## Dataset entries

———

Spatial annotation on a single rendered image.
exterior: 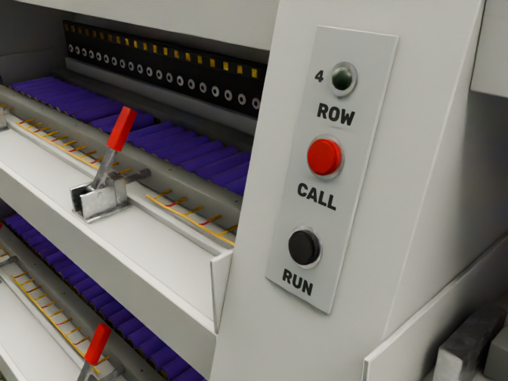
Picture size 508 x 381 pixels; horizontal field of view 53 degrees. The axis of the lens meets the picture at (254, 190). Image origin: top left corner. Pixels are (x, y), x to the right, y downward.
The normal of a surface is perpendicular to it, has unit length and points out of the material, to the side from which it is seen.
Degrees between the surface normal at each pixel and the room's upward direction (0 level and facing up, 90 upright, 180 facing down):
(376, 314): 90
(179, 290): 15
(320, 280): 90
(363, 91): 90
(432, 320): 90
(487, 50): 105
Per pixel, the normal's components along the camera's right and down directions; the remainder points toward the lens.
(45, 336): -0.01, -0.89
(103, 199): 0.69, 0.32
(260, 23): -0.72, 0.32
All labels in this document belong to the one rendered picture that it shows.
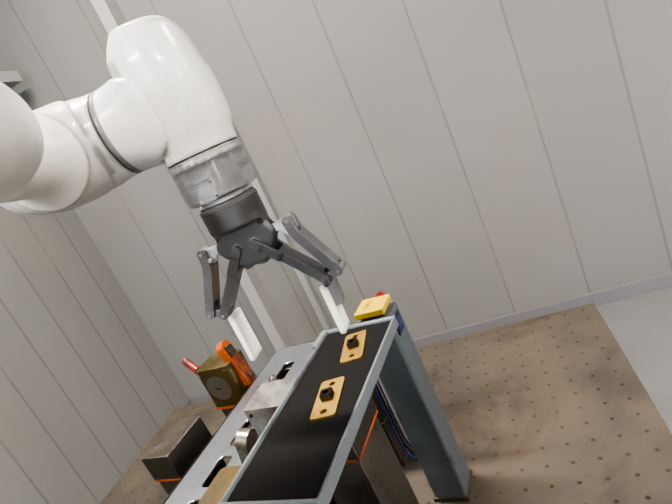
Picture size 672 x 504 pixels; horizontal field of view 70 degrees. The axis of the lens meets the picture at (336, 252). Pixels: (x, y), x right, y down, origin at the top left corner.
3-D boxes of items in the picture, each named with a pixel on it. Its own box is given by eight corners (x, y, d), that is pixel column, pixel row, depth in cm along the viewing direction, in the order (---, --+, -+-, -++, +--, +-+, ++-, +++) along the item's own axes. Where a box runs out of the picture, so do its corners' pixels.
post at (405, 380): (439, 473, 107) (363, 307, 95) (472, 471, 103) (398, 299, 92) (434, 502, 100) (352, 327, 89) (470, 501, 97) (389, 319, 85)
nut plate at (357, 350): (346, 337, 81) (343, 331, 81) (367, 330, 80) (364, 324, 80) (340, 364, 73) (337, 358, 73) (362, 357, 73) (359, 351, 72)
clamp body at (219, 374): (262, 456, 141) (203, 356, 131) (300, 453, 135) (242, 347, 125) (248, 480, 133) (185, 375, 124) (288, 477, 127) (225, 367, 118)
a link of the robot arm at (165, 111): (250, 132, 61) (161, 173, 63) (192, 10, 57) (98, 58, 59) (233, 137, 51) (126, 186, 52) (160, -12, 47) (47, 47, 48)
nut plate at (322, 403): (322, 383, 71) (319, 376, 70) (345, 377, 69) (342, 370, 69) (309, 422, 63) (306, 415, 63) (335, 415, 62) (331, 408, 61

———

Please reproduce, exactly as they appear above, the lines from the line containing "clamp body at" up to and including the line containing "a link of the".

clamp body at (219, 374): (262, 456, 141) (203, 356, 131) (300, 453, 135) (242, 347, 125) (248, 480, 133) (185, 375, 124) (288, 477, 127) (225, 367, 118)
a link of the robot arm at (165, 111): (250, 132, 61) (161, 173, 63) (192, 10, 57) (98, 58, 59) (233, 137, 51) (126, 186, 52) (160, -12, 47) (47, 47, 48)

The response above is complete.